BEGIN DATASET ENTRIES

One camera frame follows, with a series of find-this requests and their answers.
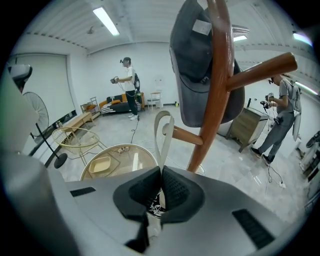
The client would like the grey cap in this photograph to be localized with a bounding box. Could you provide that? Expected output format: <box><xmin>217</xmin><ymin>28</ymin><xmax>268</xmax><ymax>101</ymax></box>
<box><xmin>169</xmin><ymin>0</ymin><xmax>246</xmax><ymax>129</ymax></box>

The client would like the white chair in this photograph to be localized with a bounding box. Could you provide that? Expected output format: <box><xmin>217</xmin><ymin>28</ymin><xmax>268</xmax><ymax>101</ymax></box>
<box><xmin>146</xmin><ymin>74</ymin><xmax>164</xmax><ymax>112</ymax></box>

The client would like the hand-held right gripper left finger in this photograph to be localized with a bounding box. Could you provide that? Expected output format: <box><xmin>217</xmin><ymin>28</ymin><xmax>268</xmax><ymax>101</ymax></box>
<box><xmin>112</xmin><ymin>166</ymin><xmax>162</xmax><ymax>254</ymax></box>

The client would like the round glass table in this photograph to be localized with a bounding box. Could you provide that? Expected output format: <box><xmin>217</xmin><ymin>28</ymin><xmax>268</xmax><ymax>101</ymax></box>
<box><xmin>79</xmin><ymin>143</ymin><xmax>161</xmax><ymax>182</ymax></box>

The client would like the beige tray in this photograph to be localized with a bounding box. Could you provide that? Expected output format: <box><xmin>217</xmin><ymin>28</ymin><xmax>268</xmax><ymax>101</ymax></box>
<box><xmin>88</xmin><ymin>155</ymin><xmax>113</xmax><ymax>174</ymax></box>

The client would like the black sofa with orange cushions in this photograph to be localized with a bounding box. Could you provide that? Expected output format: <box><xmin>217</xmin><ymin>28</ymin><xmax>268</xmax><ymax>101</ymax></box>
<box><xmin>98</xmin><ymin>91</ymin><xmax>145</xmax><ymax>115</ymax></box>

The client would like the black floor cable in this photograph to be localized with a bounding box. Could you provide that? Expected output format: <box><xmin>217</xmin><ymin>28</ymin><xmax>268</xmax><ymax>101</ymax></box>
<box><xmin>130</xmin><ymin>116</ymin><xmax>141</xmax><ymax>145</ymax></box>

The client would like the brown wooden coat stand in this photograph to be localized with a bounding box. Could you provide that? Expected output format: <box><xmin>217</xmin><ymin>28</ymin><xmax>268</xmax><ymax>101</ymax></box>
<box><xmin>162</xmin><ymin>0</ymin><xmax>299</xmax><ymax>174</ymax></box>

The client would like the wooden cabinet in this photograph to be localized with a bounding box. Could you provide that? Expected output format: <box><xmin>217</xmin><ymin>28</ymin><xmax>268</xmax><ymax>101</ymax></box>
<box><xmin>225</xmin><ymin>106</ymin><xmax>270</xmax><ymax>154</ymax></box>

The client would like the low wooden table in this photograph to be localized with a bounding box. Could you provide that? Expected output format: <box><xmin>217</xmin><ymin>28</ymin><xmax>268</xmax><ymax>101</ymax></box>
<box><xmin>59</xmin><ymin>111</ymin><xmax>95</xmax><ymax>132</ymax></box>

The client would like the black standing fan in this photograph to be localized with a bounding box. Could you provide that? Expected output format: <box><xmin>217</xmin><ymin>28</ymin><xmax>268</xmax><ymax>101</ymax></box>
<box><xmin>21</xmin><ymin>91</ymin><xmax>69</xmax><ymax>170</ymax></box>

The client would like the gold wire chair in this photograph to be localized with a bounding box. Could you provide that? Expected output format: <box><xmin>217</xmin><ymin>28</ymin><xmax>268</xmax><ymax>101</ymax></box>
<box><xmin>51</xmin><ymin>126</ymin><xmax>107</xmax><ymax>165</ymax></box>

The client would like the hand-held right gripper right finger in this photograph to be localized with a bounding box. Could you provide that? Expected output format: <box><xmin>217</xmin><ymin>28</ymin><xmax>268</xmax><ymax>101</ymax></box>
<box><xmin>159</xmin><ymin>165</ymin><xmax>206</xmax><ymax>225</ymax></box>

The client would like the metal shelf rack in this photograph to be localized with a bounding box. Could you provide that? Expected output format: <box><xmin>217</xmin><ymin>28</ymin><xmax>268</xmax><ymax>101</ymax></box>
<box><xmin>79</xmin><ymin>96</ymin><xmax>101</xmax><ymax>118</ymax></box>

END DATASET ENTRIES

■ EXERCISE: Retype the entries word for word. Omit any images.

■ SOLUTION FOR THIS PROBLEM:
One camera frame follows, with a series of find-this requests and their answers.
The client would like the grey cap in this photograph to be localized with a bounding box. Could you provide that? Expected output format: <box><xmin>217</xmin><ymin>28</ymin><xmax>268</xmax><ymax>101</ymax></box>
<box><xmin>169</xmin><ymin>0</ymin><xmax>246</xmax><ymax>129</ymax></box>

The client would like the white chair in this photograph to be localized with a bounding box. Could you provide that? Expected output format: <box><xmin>217</xmin><ymin>28</ymin><xmax>268</xmax><ymax>101</ymax></box>
<box><xmin>146</xmin><ymin>74</ymin><xmax>164</xmax><ymax>112</ymax></box>

The client would like the hand-held right gripper left finger in this photograph to be localized with a bounding box. Could you provide that? Expected output format: <box><xmin>217</xmin><ymin>28</ymin><xmax>268</xmax><ymax>101</ymax></box>
<box><xmin>112</xmin><ymin>166</ymin><xmax>162</xmax><ymax>254</ymax></box>

The client would like the round glass table in this photograph to be localized with a bounding box. Could you provide that? Expected output format: <box><xmin>217</xmin><ymin>28</ymin><xmax>268</xmax><ymax>101</ymax></box>
<box><xmin>79</xmin><ymin>143</ymin><xmax>161</xmax><ymax>182</ymax></box>

The client would like the beige tray in this photograph to be localized with a bounding box. Could you provide that? Expected output format: <box><xmin>217</xmin><ymin>28</ymin><xmax>268</xmax><ymax>101</ymax></box>
<box><xmin>88</xmin><ymin>155</ymin><xmax>113</xmax><ymax>174</ymax></box>

The client would like the black sofa with orange cushions in this photograph to be localized with a bounding box. Could you provide that? Expected output format: <box><xmin>217</xmin><ymin>28</ymin><xmax>268</xmax><ymax>101</ymax></box>
<box><xmin>98</xmin><ymin>91</ymin><xmax>145</xmax><ymax>115</ymax></box>

The client would like the black floor cable in this photograph to be localized with a bounding box. Could you provide that? Expected output format: <box><xmin>217</xmin><ymin>28</ymin><xmax>268</xmax><ymax>101</ymax></box>
<box><xmin>130</xmin><ymin>116</ymin><xmax>141</xmax><ymax>145</ymax></box>

The client would like the brown wooden coat stand in this photograph to be localized with a bounding box. Could you provide that? Expected output format: <box><xmin>217</xmin><ymin>28</ymin><xmax>268</xmax><ymax>101</ymax></box>
<box><xmin>162</xmin><ymin>0</ymin><xmax>299</xmax><ymax>174</ymax></box>

The client would like the wooden cabinet in this photograph to be localized with a bounding box. Could you provide that? Expected output format: <box><xmin>217</xmin><ymin>28</ymin><xmax>268</xmax><ymax>101</ymax></box>
<box><xmin>225</xmin><ymin>106</ymin><xmax>270</xmax><ymax>154</ymax></box>

The client would like the low wooden table in this photograph to be localized with a bounding box. Could you provide that? Expected output format: <box><xmin>217</xmin><ymin>28</ymin><xmax>268</xmax><ymax>101</ymax></box>
<box><xmin>59</xmin><ymin>111</ymin><xmax>95</xmax><ymax>132</ymax></box>

The client would like the black standing fan in this photograph to be localized with a bounding box. Could you provide that? Expected output format: <box><xmin>217</xmin><ymin>28</ymin><xmax>268</xmax><ymax>101</ymax></box>
<box><xmin>21</xmin><ymin>91</ymin><xmax>69</xmax><ymax>170</ymax></box>

The client would like the gold wire chair in this photograph to be localized with a bounding box. Could you provide that? Expected output format: <box><xmin>217</xmin><ymin>28</ymin><xmax>268</xmax><ymax>101</ymax></box>
<box><xmin>51</xmin><ymin>126</ymin><xmax>107</xmax><ymax>165</ymax></box>

The client would like the hand-held right gripper right finger in this photograph to be localized with a bounding box. Could you provide that? Expected output format: <box><xmin>217</xmin><ymin>28</ymin><xmax>268</xmax><ymax>101</ymax></box>
<box><xmin>159</xmin><ymin>165</ymin><xmax>206</xmax><ymax>225</ymax></box>

The client would like the metal shelf rack in this photograph to be localized with a bounding box. Could you provide that? Expected output format: <box><xmin>217</xmin><ymin>28</ymin><xmax>268</xmax><ymax>101</ymax></box>
<box><xmin>79</xmin><ymin>96</ymin><xmax>101</xmax><ymax>118</ymax></box>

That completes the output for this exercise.